Researcher Alignment¶

Before producing the research document, the Research Agent engages in a structured dialogue to ensure alignment with research objectives.

Clarification Questions¶

The Research Agent asks targeted questions to refine requirements:

Research Agent: I've analyzed your research brief on customer satisfaction.
    Before generating the questionnaire, I need to clarify a few points:

    1. Target Population
       Who are the intended respondents?
       [ ] All customers
       [ ] Recent purchasers (last 30/90/180 days)
       [ ] Specific product line users
       [ ] High-value customers only

    2. Response Format Preference
       For satisfaction ratings, which scale do you prefer?
       [ ] 5-point Likert (Strongly Disagree -> Strongly Agree)
       [ ] 7-point Likert (more granular)
       [ ] 0-10 NPS-style scale
       [ ] Let AI recommend based on analysis type

    3. Open-Ended Questions
       Should the questionnaire include free-text responses?
       [ ] Yes, after key sections
       [ ] Yes, only at the end
       [ ] No, quantitative only

    4. Estimated Completion Time
       What's the acceptable survey length?
       [ ] Under 5 minutes (~15-20 questions)
       [ ] 5-10 minutes (~25-40 questions)
       [ ] 10-15 minutes (~40-60 questions)
       [ ] Comprehensive (60+ questions, with progress saves)

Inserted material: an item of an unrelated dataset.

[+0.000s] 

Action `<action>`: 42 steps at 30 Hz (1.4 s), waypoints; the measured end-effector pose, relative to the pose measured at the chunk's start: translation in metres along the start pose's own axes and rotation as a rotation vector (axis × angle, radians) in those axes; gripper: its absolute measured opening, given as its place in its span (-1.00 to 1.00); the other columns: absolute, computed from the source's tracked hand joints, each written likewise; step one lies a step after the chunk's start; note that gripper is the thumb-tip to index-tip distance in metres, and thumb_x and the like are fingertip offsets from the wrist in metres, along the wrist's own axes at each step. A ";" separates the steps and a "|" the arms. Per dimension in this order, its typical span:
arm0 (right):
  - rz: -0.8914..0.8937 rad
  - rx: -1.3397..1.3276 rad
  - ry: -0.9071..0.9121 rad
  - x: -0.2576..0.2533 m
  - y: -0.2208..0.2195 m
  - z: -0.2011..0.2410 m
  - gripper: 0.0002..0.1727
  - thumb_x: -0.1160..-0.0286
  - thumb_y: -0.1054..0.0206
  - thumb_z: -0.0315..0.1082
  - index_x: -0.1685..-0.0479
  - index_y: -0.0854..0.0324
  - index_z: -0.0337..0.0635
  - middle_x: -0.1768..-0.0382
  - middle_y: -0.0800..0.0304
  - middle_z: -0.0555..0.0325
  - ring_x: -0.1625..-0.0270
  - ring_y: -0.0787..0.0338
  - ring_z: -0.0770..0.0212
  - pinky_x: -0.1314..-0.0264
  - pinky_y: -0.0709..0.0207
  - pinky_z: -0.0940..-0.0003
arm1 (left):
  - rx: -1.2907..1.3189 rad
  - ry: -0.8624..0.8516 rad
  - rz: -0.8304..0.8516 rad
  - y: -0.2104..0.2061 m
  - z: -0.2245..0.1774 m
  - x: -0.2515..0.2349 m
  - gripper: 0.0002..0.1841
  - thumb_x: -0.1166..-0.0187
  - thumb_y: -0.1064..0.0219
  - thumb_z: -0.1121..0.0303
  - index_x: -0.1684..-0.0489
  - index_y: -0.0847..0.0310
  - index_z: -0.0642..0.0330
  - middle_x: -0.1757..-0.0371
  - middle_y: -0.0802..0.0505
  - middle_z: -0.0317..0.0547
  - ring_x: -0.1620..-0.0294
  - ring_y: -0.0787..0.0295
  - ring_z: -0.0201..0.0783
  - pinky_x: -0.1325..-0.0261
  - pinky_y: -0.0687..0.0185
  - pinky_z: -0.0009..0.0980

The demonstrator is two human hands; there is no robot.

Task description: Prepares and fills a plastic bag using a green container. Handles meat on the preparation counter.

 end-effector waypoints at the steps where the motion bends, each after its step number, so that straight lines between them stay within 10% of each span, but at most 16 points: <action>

Research Design Validation¶

The Research Agent validates that the proposed questionnaire design matches research methodology:

Research Agent: Based on your research objectives, I've identified the following
    analytical requirements:

    Statistical Analysis Planned:
    ┌─────────────────────────┬─────────────────────────────────────┐
    │ Analysis Type           │ Questionnaire Implication           │
    ├─────────────────────────┼─────────────────────────────────────┤
    │ Cross-tabulation        │ Need categorical demographics       │
    │ Regression analysis     │ Need continuous outcome variables   │
    │ Factor analysis         │ Need multiple items per construct   │
    │ Segment comparison      │ Need clear grouping variables       │
    └─────────────────────────┴─────────────────────────────────────┘

    Recommended additions:
    - Add 3 demographic questions to enable cross-tabulation
    - Include 4-item scales for key constructs to support factor analysis
    - Add "segment identifier" question for group comparisons

    Accept these recommendations?

Research Document & Approval Gate¶

Once alignment is complete, the Research Agent produces a structured research document that captures all requirements, extracted dimensions, chapter structure, and design decisions from the conversation. This document serves as the handoff brief to the Designer Agent.

The user reviews the research document and clicks Approve to transition to Phase 2. The approved document is saved to the workspace as research-brief-{session-id}.md for reference.

Open Questions Detection

When you click Approve, the system checks if the Research Agent left any unanswered questions in its last message. If open questions are detected, you'll see a warning listing them — you can choose to continue researching or proceed anyway.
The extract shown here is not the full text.